The NYBA sued the New York City Council in October 2013, claiming the body enacted an unconstitutional law extending its power to designate which banks can handle the city's $6 billion in deposits.

At the heart of the complaint, the bankers association objected to the city's intent to collect and publish information on data such as bank foreclosures and mortgage modifications.

Such an action, said the association, which represents more than 140 commercial banks and federal associations in New York State, was tantamount to the city making itself a bank regulator, illegally, "with the power to threaten deposit banks with public criticism and debarment if those banks do not conform to the CIAB's [Community Investment Advisory Board] subjective 'benchmarks, best practices and recommendations.'"

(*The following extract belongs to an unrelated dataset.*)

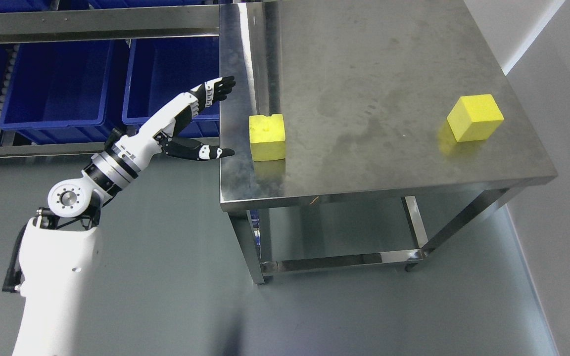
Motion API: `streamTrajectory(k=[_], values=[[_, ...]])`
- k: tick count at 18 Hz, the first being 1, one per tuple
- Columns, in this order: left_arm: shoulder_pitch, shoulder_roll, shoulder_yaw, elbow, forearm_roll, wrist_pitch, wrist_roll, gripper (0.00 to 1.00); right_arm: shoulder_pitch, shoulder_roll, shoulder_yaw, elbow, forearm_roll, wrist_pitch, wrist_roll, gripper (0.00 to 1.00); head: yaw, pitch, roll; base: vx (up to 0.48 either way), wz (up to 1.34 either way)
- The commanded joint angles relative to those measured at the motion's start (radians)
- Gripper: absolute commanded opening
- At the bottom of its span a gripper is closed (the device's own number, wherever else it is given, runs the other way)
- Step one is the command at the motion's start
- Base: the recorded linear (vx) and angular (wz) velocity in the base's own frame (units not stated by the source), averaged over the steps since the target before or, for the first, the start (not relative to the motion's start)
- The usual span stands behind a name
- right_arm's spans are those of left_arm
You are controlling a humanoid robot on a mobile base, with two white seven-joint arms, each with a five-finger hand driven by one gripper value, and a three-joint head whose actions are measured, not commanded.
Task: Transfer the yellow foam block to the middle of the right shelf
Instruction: 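Close the left hand around the yellow foam cube and lift it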
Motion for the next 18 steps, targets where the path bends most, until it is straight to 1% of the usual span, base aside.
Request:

The bankers association challenged City Local Law Number 38, establishing the Community Investment Advisory Board, which "shall seek to collect" information from banks the city designates as "deposit banks" - "those banks with which the city and its agencies may deposit their funds - and to publish on the City Department of Finance's website evaluations of the extent to which such banks meet 'credit, financial and banking services needs throughout the City."

The bankers claimed the law, which the City Council passed on June 28, 2012 over the veto of then-Mayor Michael R. Bloomberg, impermissibly empowers the CIAB to become a local bank regulator, with the power to regulate the activities of any federal or state bank that does, or wishes to do, deposit business with the city."

The law violates the "clear prohibition" in federal law of local regulation of federally chartered depository institutions, which bars local laws that empower local authorities to collect information from, and supervise the banking activities, of such institutions, the bankers said.

But U.S. District Judge Katherine Polk Failla held the association failed to demonstrate that it had standing to pursue its claims at the time the action was filed.

As Judge Failla recounts in her opinion, in the association argued it had standing by virtue of the fact that "LL 38 'was enacted for no other purpose than, as the four corners of it make clear, to regulate the activities of deposit banks, [and] no one else.'"

"While Plaintiff conceded that LL 38 had yet to be implemented, it contended nonetheless that the mere existence of LL 38 'creates harm and injury ... because we don't know what the legal landscape will be six months from now or eight months from now or nine months from now,'" Failla continues. "When asked, then, whether Plaintiff had standing to pursue this action when LL 38 was passed back in 2012, Plaintiff responded that, 'the injury was clearer as you got closer to the end of ... 2013, when there was clearly going to be a new mayor and the new mayor was going to enforce this law in a way that the prior mayor had not.' However, Plaintiff pointed to no factual allegations in the Complaint in support of this assertion."

In the end, "All that Plaintiff had in October 2013 was a free-floating malaise that, one day in the future, a new mayoral administration might implement LL 38; this cannot suffice to constitute standing," Failla wrote.